Photo of Malcolm Moss Malcolm Moss , North East Cambridgeshire

I am well aware of the contentious nature of the proposals in Dr. McKenna's report, but that is the third tranche of proposals. Most of the proposals in the other two reports have been agreed internally by consultants. The whole report is out to consultation and no decisions have been taken. It is important for the hon. Gentleman to refer to the truth of the matter, which is that two maternity units are to amalgamate—we are not closing one.

Photo of Jim Dowd Jim Dowd Shadow Spokesperson (Northern Ireland)

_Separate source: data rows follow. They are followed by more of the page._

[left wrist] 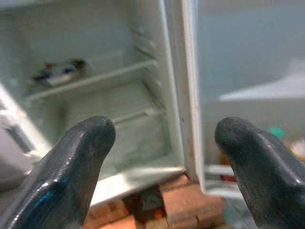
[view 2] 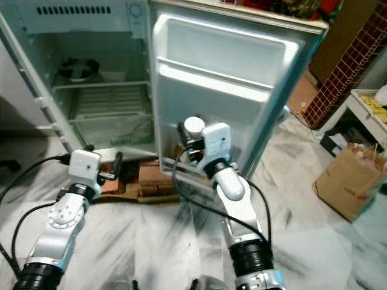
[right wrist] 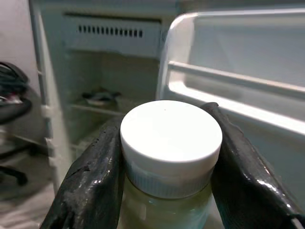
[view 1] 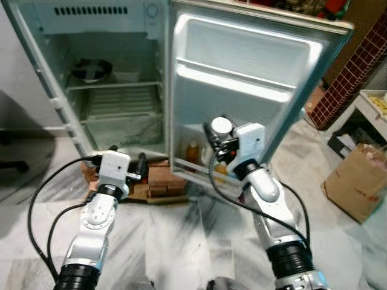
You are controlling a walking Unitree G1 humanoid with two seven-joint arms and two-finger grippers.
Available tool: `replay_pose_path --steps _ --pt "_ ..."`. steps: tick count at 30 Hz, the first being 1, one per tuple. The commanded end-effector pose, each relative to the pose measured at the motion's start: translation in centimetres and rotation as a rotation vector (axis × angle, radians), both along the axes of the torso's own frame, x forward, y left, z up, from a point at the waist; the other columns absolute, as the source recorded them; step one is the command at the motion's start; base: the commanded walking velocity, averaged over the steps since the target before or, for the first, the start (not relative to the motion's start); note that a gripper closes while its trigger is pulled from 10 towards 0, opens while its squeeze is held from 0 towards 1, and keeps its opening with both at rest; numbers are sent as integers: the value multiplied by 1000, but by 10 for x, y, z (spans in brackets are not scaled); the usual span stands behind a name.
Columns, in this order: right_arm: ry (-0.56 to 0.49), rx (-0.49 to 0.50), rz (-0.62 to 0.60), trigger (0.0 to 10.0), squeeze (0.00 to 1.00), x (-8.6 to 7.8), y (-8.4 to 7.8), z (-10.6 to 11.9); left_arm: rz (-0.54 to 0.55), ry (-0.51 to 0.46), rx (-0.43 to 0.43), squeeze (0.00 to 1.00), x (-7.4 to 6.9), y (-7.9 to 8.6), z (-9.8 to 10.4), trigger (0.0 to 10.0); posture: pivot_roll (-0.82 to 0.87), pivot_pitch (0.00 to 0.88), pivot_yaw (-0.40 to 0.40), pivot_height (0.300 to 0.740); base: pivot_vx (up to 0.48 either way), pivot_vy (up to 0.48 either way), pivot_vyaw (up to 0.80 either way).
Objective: Restocking fridge
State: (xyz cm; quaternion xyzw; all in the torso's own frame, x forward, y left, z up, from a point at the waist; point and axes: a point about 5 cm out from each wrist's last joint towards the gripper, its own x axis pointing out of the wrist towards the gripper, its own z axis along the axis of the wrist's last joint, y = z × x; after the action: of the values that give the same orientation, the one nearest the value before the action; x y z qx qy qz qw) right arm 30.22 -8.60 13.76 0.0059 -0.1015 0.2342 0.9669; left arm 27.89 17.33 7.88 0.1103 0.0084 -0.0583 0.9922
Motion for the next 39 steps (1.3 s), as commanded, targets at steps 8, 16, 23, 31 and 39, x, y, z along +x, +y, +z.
replay_pose_path --steps 8,16,23,31,39 --pt "-52 16 -11 10000 0 3 -8 14 -13 -15 -48 0 0 -6 3 10000 96 57 -52 740 458 0 0" --pt "-81 30 0 10000 0 2 -8 21 -60 -37 -90 0 -4 -14 5 10000 96 54 -47 740 127 60 0" --pt "-164 125 51 10000 0 14 -6 66 -56 -24 -86 0 -5 -12 2 10000 100 54 -47 740 0 0 0" --pt "-134 175 355 10000 0 6 11 91 -64 -17 -85 0 -6 -14 1 10000 104 47 -43 740 0 0 0" --pt "-283 225 162 10000 0 20 -6 130 -54 33 -53 0 -17 -6 -11 10000 109 48 -36 740 0 0 0"
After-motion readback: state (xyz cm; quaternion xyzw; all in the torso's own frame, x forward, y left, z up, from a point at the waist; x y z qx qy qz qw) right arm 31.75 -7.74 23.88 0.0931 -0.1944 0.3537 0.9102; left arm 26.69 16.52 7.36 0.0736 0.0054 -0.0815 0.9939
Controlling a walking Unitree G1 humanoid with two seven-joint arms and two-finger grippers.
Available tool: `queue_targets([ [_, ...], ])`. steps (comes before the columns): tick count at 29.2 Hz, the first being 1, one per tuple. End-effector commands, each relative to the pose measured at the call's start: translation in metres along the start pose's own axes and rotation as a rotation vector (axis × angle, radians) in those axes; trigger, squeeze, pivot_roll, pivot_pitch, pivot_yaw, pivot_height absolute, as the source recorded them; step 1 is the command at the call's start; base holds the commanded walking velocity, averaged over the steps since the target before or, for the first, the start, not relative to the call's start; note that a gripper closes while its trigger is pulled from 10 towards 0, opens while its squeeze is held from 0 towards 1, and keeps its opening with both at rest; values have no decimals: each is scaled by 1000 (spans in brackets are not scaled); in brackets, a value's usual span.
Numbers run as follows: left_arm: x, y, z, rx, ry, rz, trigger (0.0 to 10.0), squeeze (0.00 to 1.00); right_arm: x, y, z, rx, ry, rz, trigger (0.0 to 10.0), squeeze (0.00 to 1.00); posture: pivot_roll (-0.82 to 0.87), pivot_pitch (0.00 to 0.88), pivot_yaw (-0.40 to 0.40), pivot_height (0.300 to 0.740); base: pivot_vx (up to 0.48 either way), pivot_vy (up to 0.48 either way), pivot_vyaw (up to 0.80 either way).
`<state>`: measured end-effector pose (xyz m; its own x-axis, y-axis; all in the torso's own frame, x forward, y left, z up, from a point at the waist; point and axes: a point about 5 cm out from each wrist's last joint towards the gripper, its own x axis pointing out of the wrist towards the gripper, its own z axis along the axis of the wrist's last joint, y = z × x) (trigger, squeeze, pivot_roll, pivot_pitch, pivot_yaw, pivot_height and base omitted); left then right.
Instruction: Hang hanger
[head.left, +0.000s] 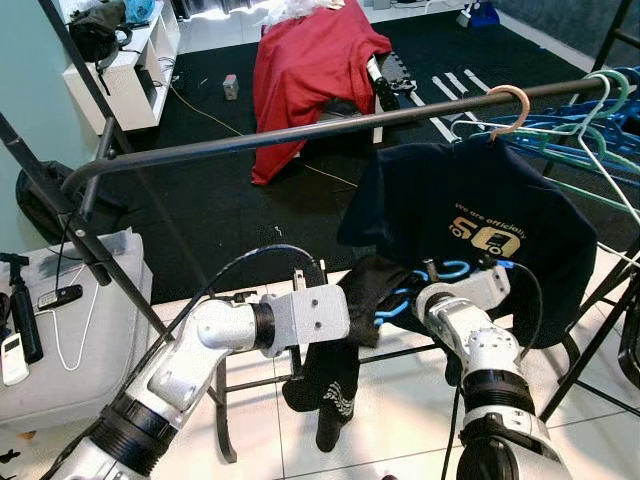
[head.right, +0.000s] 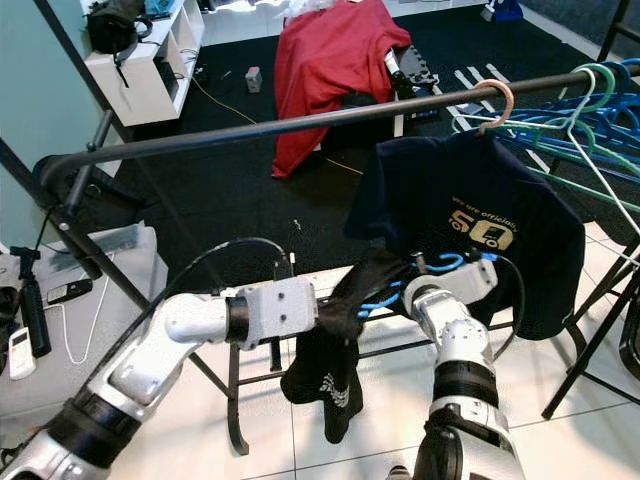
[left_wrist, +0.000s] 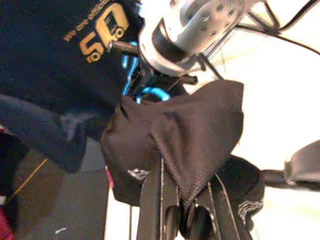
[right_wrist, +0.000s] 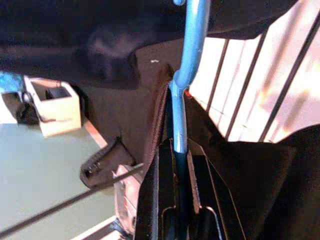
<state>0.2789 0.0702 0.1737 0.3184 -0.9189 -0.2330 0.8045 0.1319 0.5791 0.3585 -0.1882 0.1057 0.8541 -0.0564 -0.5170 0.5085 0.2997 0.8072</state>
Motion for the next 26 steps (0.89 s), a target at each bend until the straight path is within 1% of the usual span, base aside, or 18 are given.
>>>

Is the Minister aware that the current position in acute care in Northern Ireland is already intolerable and that he has succeeded in uniting all shades of political opinion against the Government's stewardship? Does he agree with the recent statement of the chairman of the British Medical Association's Northern Ireland council that the Government have withdrawn beds to such an extent that we've reached a critical point"? Does that not demonstrate beyond doubt that the crisis created by the bed shortages is every bit as serious in Northern Ireland as in the rest of the national health service?

Photo of Malcolm Moss Malcolm Moss , North East Cambridgeshire

I do not agree with the statement by the BMA spokesperson and I do not believe that there is a crisis in acute bed provision in Northern Ireland. If there are shortages in individual hospitals, I shall ask for an immediate report on them.